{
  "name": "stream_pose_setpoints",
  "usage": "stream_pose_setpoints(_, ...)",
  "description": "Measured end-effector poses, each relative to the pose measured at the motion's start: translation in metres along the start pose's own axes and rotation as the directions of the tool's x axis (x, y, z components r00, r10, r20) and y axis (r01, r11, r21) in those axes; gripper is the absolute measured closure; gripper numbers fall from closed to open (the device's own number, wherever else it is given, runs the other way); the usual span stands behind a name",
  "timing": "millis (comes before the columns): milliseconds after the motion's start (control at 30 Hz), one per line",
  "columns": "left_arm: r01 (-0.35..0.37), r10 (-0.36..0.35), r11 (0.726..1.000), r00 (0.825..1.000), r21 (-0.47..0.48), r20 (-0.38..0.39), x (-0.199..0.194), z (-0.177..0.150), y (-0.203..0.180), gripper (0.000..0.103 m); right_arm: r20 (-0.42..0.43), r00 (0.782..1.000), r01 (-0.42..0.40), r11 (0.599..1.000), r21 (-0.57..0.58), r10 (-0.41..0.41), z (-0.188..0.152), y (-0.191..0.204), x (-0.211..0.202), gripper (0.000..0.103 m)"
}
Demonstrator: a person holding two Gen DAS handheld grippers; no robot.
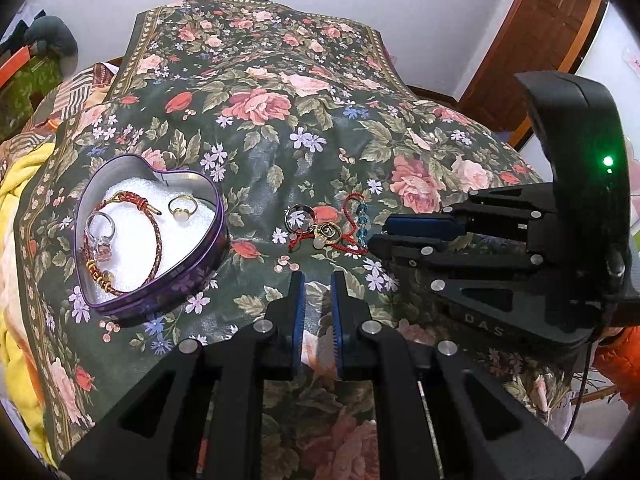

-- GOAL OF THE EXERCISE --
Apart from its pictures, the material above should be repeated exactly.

-- RESPONSE BELOW --
{
  "name": "stream_pose_setpoints",
  "usage": "stream_pose_setpoints(_, ...)",
  "description": "Measured end-effector poses, each relative to the pose measured at the motion's start: translation in metres along the start pose's own axes and rotation as the directions of the tool's x axis (x, y, z components r00, r10, r20) and y axis (r01, r11, r21) in those axes; gripper is the absolute measured closure; gripper numbers fall from closed to open (the device's own number, wherever else it is given, runs the other way); the usual span stands behind a name",
  "timing": "millis (comes before the columns): milliseconds after the motion's start (control at 30 Hz), one per line",
  "columns": "left_arm: r01 (-0.35..0.37), r10 (-0.36..0.35), r11 (0.726..1.000), r00 (0.825..1.000), r21 (-0.47..0.48), r20 (-0.38..0.39), x (-0.199..0.194), z (-0.177..0.150), y (-0.203..0.180), gripper (0.000..0.103 m); right_arm: r20 (-0.42..0.43), r00 (0.782..1.000), r01 (-0.42..0.40), r11 (0.599..1.000), r21 (-0.57..0.58), r10 (-0.41..0.41), z (-0.188..0.152), y (-0.191..0.204), x (-0.211..0.202), gripper (0.000..0.103 m)"
}
Demonstrator: a person holding two Gen DAS handheld grippers; no robot.

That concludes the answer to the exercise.